Grow newsletter list to 500.
Grow newsletter list to 500 by June.
Grow newsletter list by 50 subscribers a month to reach 500 by June.
When you get specific about what you want to achieve in the long-term, and then break it down into what that means for shorter time periods, you start to formulate a plan.
You also build in checkpoints where you can assess your progress. If your aim is to reach 500 subscribers by June and you need 50 new ones every month, but at the end of January you’ve only had 5 new subscribers, you know that something needs to change.
Rather than being a stick with which to beat yourself if you don’t achieve it, these micro goals give you clarity about whether or not you’re on the right trajectory (and much better to know earlier on you’re not on the right track than ending up somewhere far away from your goal after months of hard work).
Build in action
What will actually make a real difference to your small business in the coming year is much harder than dreaming and writing in your nice new notebook. It's about doing the work, week in and week out, even when your mojo is missing or you don't see immediate results.
We just can’t sit around and wait for marketing inspiration to hit.

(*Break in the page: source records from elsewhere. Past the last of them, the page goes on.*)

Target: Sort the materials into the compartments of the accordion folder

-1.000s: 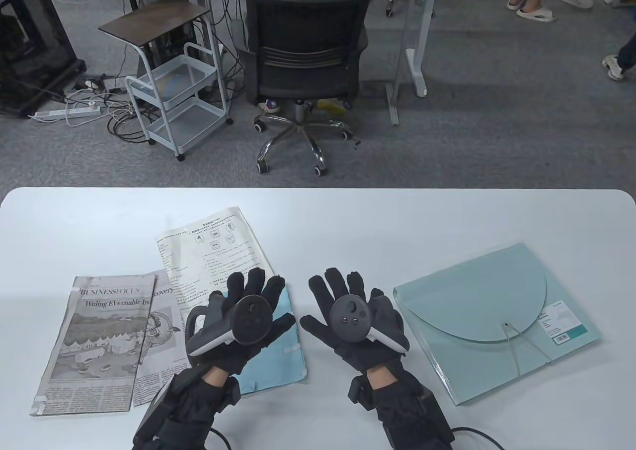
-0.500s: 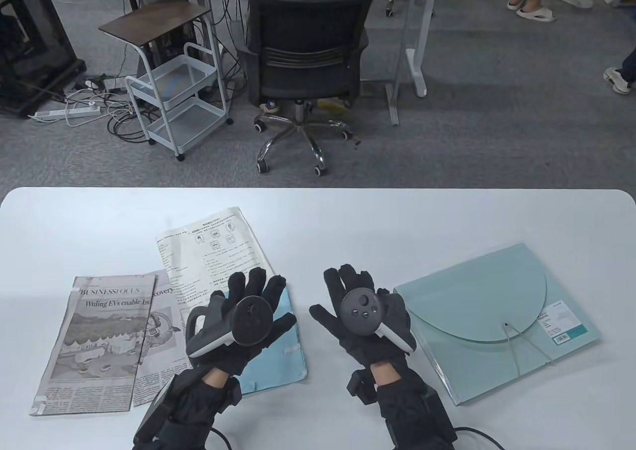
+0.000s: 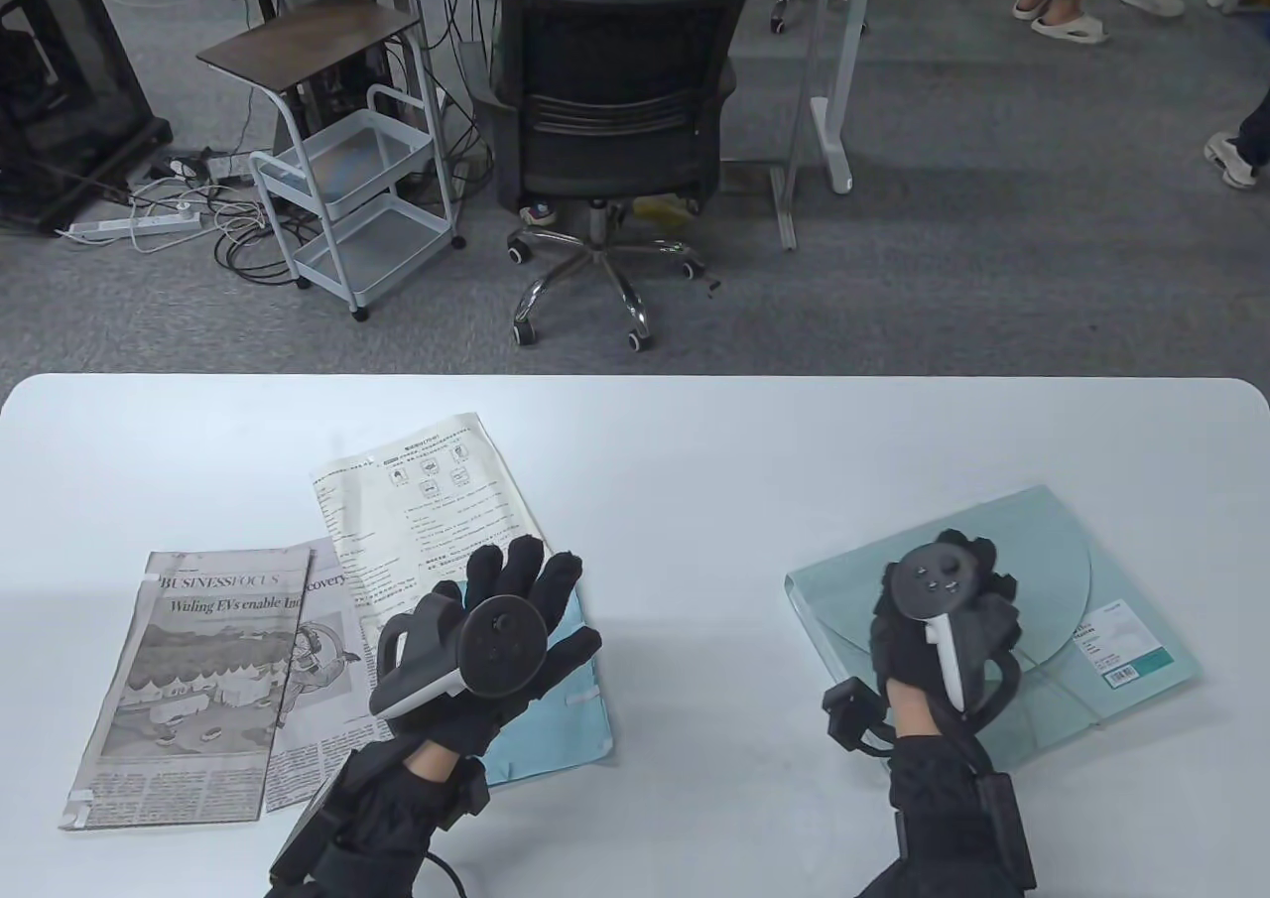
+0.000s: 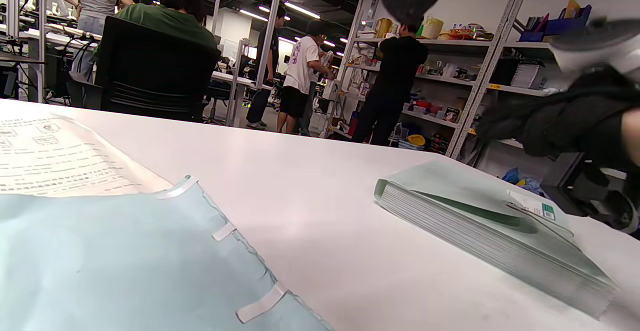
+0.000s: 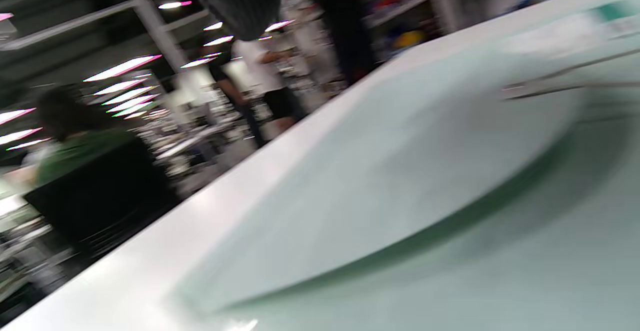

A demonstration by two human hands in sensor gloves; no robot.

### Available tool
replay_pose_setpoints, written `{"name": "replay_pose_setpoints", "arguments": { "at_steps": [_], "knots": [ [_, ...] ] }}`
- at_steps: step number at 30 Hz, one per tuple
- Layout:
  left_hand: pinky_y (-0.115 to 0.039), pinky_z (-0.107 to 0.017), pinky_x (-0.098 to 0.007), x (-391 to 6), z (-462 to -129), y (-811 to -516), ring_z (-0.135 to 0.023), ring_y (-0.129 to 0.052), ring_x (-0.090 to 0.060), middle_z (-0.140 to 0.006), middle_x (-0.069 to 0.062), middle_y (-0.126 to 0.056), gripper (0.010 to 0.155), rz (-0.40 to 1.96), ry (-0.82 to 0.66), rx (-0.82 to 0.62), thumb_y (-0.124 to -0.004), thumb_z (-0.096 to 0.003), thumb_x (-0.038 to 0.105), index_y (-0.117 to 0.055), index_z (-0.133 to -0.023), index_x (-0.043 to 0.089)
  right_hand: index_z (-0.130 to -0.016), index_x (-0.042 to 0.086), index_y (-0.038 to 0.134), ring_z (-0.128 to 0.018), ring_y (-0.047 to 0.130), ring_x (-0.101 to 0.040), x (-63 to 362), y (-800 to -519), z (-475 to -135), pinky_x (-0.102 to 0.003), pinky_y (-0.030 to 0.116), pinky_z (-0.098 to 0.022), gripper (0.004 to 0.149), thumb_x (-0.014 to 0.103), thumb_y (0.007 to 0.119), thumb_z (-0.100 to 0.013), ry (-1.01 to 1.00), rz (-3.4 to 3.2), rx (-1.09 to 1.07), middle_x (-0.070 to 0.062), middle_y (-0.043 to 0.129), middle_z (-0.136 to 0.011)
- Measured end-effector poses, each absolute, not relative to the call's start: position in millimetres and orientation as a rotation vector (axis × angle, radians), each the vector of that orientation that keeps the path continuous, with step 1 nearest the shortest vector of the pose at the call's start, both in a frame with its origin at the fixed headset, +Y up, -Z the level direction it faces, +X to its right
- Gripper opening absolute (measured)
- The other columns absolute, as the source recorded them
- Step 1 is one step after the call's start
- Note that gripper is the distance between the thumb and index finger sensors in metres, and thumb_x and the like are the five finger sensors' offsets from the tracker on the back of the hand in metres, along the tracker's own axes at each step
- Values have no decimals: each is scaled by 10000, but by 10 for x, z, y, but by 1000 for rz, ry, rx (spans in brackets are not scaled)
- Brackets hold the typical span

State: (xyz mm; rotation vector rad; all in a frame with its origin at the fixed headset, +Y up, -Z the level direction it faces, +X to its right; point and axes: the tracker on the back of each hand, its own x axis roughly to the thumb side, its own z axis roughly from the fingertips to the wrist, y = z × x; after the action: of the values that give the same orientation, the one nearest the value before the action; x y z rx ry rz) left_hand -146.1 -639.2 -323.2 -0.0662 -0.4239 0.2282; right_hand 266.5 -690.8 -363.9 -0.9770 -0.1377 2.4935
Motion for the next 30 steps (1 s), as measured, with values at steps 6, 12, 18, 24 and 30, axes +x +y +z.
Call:
{"name": "replay_pose_setpoints", "arguments": {
  "at_steps": [6, 12, 18, 24, 30],
  "knots": [
    [-405, -661, -867, -1457, -3232, -6390, -1106, -342, -717, -1298, -331, -309, 739, 239, -428, -65, -566, -710, 528, -333, -1266, 102, -1148, 147, 283, -989, 82, -597, 3367, -7394, -3375, -768, 231, -623, 563, 145, 564, -660, 5, 2240, -1413, -141, -124, -1117],
    [-406, -663, -865, -1457, -3246, -6408, -1106, -346, -716, -1298, -330, -308, 737, 237, -421, -78, -562, -711, 527, -335, -1266, 100, -1143, 190, 197, -977, 167, -647, 3606, -7717, -3228, -755, 280, -636, 611, 176, 576, -664, 34, 2030, -1488, -236, -129, -1106],
    [-412, -662, -864, -1475, -3244, -6395, -1103, -352, -718, -1295, -333, -314, 737, 241, -411, -71, -562, -710, 527, -341, -1265, 96, -1091, 304, 375, -986, 202, -640, 3663, -7735, -3234, -732, 302, -657, 474, 208, 575, -672, 29, 1959, -1528, -352, 40, -1153],
    [-413, -659, -865, -1476, -3243, -6397, -1100, -359, -721, -1294, -337, -316, 736, 243, -411, -69, -560, -710, 525, -339, -1265, 94, -1004, 310, 466, -972, 203, -647, 3669, -7734, -3259, -724, 300, -661, 357, 178, 503, -674, -21, 1938, -1547, -371, 146, -1164],
    [-421, -664, -857, -1465, -3243, -6400, -1090, -372, -732, -1279, -374, -320, 710, 249, -412, -71, -536, -720, 507, -335, -1267, 101, -1010, 292, 434, -931, 388, -720, 3674, -7566, -3215, -752, 437, -622, 365, 166, 475, -670, -115, 1827, -1524, -498, 240, -1105]
  ]
}}
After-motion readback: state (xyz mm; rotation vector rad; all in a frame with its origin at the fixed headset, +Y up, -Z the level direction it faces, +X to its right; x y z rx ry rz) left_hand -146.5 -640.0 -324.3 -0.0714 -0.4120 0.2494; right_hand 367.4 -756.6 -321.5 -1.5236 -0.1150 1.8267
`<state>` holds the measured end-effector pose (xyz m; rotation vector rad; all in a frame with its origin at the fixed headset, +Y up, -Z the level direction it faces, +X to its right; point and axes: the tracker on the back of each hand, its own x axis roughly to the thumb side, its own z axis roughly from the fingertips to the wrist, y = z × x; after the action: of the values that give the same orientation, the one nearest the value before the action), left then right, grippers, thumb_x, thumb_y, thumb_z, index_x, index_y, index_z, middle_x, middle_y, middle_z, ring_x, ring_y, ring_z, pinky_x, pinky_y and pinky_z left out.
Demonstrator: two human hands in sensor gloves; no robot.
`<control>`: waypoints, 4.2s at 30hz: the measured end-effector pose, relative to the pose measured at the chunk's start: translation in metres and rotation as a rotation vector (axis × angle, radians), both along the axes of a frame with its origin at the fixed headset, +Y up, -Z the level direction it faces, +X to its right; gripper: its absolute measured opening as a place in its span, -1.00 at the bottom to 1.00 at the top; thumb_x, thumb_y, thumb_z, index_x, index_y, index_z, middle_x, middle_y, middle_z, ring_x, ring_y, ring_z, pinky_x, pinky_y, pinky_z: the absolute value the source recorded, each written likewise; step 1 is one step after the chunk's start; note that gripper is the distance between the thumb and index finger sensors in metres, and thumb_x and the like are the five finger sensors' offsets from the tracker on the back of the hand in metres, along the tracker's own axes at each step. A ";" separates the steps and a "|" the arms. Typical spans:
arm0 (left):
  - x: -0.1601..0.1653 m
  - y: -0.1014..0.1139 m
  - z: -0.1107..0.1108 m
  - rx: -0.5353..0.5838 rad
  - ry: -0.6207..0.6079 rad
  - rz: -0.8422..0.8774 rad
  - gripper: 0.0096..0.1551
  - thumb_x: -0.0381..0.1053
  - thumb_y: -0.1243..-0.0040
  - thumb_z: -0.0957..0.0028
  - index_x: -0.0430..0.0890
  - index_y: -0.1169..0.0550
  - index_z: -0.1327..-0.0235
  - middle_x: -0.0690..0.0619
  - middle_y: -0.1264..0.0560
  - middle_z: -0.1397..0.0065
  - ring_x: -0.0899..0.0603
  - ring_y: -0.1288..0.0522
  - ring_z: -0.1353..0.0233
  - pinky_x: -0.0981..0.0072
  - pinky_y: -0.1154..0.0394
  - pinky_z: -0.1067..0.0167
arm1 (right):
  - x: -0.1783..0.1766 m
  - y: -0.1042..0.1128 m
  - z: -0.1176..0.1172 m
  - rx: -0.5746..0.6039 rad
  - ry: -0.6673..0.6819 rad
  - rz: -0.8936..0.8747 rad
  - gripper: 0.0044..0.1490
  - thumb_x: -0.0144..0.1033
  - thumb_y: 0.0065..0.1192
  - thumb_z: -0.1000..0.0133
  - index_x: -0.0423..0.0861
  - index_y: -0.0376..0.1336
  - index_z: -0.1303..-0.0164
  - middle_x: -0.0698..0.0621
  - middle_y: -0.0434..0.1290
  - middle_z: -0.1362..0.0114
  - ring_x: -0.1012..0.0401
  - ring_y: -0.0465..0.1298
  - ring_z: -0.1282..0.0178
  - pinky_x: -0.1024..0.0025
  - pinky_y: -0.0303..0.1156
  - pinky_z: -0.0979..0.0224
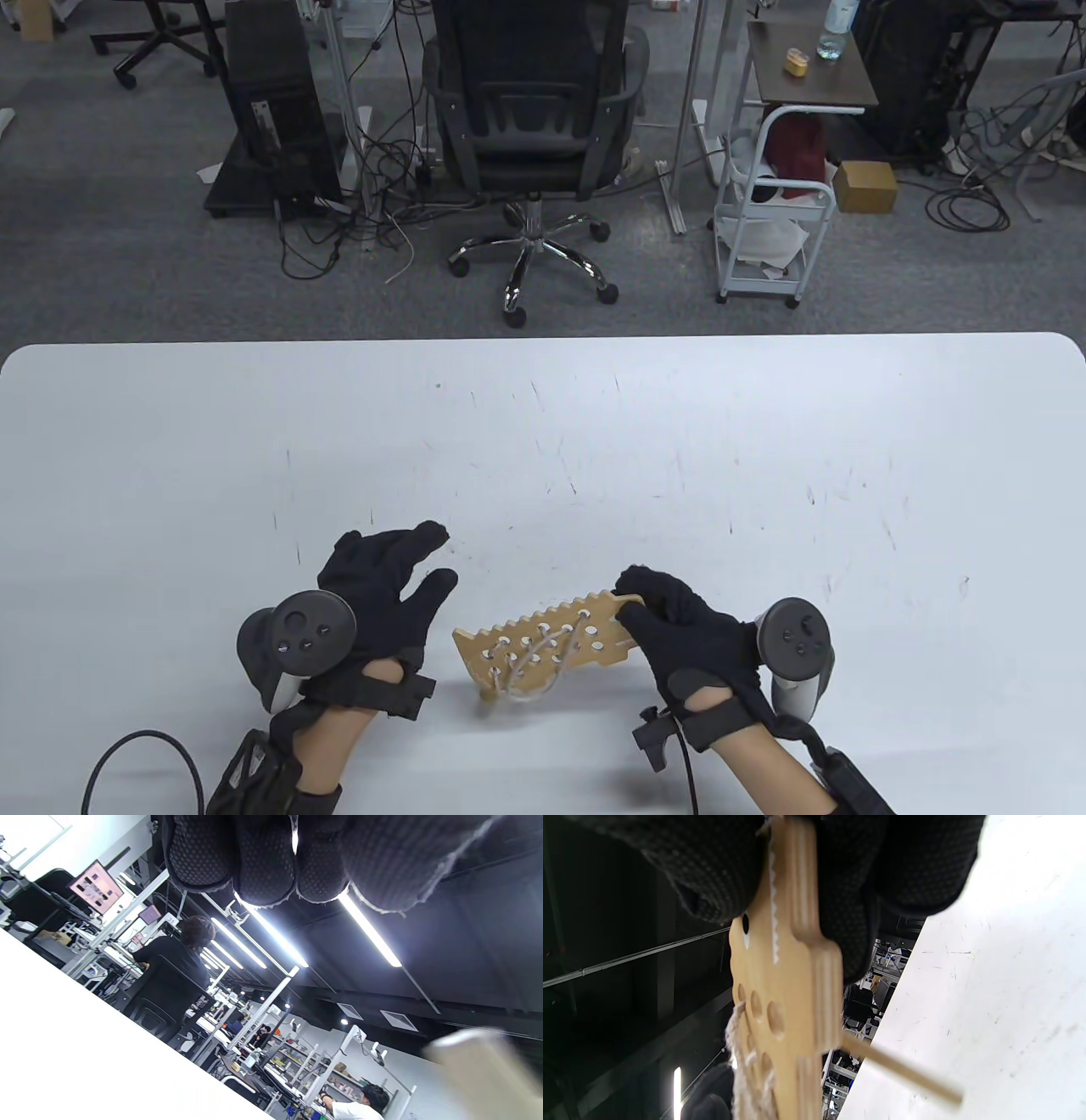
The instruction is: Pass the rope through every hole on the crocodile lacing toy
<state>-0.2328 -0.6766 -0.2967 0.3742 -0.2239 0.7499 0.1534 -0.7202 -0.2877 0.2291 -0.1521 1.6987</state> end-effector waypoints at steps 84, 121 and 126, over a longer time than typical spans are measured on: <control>0.044 -0.042 -0.012 -0.270 -0.352 0.311 -0.50 0.25 -0.39 0.14 0.18 -0.74 -0.08 0.10 -0.64 -0.21 -0.16 -0.57 -0.29 -0.25 -0.21 -0.47 | -0.013 -0.017 0.001 -0.239 0.207 -0.344 -0.40 -0.22 0.33 -0.06 -0.15 0.30 -0.29 -0.03 0.64 -0.16 0.12 0.74 0.02 0.14 0.54 -0.14; -0.035 -0.049 -0.037 -0.228 -0.063 0.476 -0.50 0.25 -0.36 0.12 0.20 -0.72 -0.09 0.12 -0.66 -0.17 -0.14 -0.59 -0.26 -0.24 -0.22 -0.47 | 0.020 -0.024 -0.019 -0.267 0.079 -0.383 -0.40 -0.22 0.32 -0.07 -0.15 0.30 -0.29 -0.04 0.63 -0.17 0.12 0.73 0.01 0.14 0.54 -0.15; -0.044 -0.053 -0.040 -0.240 -0.033 0.506 -0.51 0.25 -0.37 0.13 0.20 -0.73 -0.08 0.11 -0.66 -0.17 -0.15 -0.58 -0.26 -0.24 -0.22 -0.47 | 0.021 -0.024 -0.020 -0.269 0.076 -0.386 -0.40 -0.22 0.32 -0.07 -0.15 0.30 -0.29 -0.03 0.64 -0.17 0.12 0.73 0.01 0.14 0.54 -0.15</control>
<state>-0.2764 -0.7301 -0.3372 0.1881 -0.0659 1.2681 0.1741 -0.7438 -0.3074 0.0577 0.0856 1.3072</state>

Inspiration is fickle. It may hit you like a lightning bolt when you least expect it, and hardly ever shows up when you're desperate for an idea.
To build your marketing on such a fickle foundation is only going to cause you unnecessary stress and hassle.
So the alternative is to action on a consistent basis, so that you’re always a step ahead. Because it’s no fun for anyone wasting time staring at a blank screen, hoping you can think of something to create.
Consistent action is built on creating a habit of doing good marketing. It doesn’t matter if it's something small. The key is that you do it repeatedly.
You can't turn up at the gym one time and expect to be fit afterwards. The same with marketing, you need to turn up, do the work, and trust that the compound effect of your efforts will yield results.